A faithful copy of the whole listing is required, with nothing left out.
○ ○ ○ ○
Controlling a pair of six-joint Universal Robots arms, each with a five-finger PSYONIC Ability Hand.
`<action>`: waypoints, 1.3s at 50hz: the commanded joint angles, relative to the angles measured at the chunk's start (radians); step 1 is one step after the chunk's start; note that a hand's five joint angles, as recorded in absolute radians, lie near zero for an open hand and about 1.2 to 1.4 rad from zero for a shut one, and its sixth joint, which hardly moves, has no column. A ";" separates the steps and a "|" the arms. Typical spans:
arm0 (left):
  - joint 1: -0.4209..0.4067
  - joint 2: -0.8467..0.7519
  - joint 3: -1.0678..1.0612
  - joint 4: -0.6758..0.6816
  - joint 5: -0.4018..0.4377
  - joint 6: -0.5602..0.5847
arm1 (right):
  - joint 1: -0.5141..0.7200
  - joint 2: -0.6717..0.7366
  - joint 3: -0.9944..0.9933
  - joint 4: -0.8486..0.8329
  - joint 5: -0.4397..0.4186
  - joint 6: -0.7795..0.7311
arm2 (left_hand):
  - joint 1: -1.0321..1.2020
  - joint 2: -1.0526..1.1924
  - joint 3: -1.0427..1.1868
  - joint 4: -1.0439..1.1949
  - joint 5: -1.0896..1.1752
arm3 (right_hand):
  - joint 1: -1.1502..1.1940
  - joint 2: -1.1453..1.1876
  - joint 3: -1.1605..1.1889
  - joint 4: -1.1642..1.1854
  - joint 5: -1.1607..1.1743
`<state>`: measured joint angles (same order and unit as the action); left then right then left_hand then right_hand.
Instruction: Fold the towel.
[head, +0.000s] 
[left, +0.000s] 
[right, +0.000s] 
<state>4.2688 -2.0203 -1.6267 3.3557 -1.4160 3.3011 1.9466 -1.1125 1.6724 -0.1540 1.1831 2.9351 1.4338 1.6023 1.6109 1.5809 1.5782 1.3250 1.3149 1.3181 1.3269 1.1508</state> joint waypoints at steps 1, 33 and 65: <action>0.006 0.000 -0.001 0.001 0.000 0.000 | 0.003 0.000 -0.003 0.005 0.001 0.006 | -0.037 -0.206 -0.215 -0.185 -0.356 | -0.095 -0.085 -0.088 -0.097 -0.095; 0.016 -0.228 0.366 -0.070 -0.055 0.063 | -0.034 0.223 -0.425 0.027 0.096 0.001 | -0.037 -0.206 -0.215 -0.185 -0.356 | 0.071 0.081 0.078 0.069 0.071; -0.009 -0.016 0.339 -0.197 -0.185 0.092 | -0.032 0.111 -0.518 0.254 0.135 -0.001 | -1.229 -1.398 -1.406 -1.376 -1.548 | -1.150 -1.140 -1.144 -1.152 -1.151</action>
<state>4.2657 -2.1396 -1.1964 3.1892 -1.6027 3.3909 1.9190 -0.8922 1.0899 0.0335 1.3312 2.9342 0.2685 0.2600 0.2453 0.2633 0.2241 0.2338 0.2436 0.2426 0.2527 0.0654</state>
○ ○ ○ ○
The answer »
Controlling a pair of six-joint Universal Robots arms, each with a five-finger PSYONIC Ability Hand.
`<action>`: waypoints, 1.3s at 50hz: the commanded joint angles, relative to the angles measured at the chunk's start (radians); step 1 is one step after the chunk's start; note that a hand's five joint angles, as recorded in absolute radians, lie near zero for an open hand and about 1.2 to 1.4 rad from zero for a shut one, and its sixth joint, which hardly moves, has no column. A ";" separates the steps and a "|" the arms. Typical spans:
arm0 (left):
  - joint 1: -0.4209..0.4067
  - joint 2: -0.8467..0.7519
  - joint 3: -1.0678..1.0612
  - joint 4: -0.6758..0.6816
  - joint 5: -0.4018..0.4377
  - joint 6: -0.5602..0.5847
arm1 (right):
  - joint 1: -0.5141..0.7200
  - joint 2: -0.6717..0.7366
  - joint 3: -0.9944..0.9933
  - joint 4: -0.8486..0.8329
  - joint 5: -0.4397..0.4186
  - joint 6: -0.7795..0.7311
arm2 (left_hand):
  - joint 1: -1.0321..1.2020
  - joint 2: -1.0526..1.1924
  - joint 3: -1.0427..1.1868
  - joint 4: -1.0439..1.1949
  - joint 5: -1.0896..1.1752
arm3 (right_hand):
  - joint 1: -1.1502..1.1940
  - joint 2: -1.1453..1.1876
  - joint 3: -1.1605..1.1889
  - joint 4: -1.1642..1.1854
  - joint 5: -1.1607..1.1743
`<state>`: measured joint angles (same order and unit as the action); left then right then left_hand then right_hand.
Instruction: Fold the towel.
[head, +0.000s] 
[left, +0.000s] 
[right, +0.000s] 
<state>4.2688 -2.0203 -1.6267 3.3557 -1.4160 3.3011 1.9466 -1.1125 1.6724 -0.1540 1.1831 2.9351 1.4338 1.6023 1.6109 1.5809 1.5782 1.3250 1.3149 1.3181 1.3269 1.1508</state> joint waypoints at steps 1, 33 and 65: <action>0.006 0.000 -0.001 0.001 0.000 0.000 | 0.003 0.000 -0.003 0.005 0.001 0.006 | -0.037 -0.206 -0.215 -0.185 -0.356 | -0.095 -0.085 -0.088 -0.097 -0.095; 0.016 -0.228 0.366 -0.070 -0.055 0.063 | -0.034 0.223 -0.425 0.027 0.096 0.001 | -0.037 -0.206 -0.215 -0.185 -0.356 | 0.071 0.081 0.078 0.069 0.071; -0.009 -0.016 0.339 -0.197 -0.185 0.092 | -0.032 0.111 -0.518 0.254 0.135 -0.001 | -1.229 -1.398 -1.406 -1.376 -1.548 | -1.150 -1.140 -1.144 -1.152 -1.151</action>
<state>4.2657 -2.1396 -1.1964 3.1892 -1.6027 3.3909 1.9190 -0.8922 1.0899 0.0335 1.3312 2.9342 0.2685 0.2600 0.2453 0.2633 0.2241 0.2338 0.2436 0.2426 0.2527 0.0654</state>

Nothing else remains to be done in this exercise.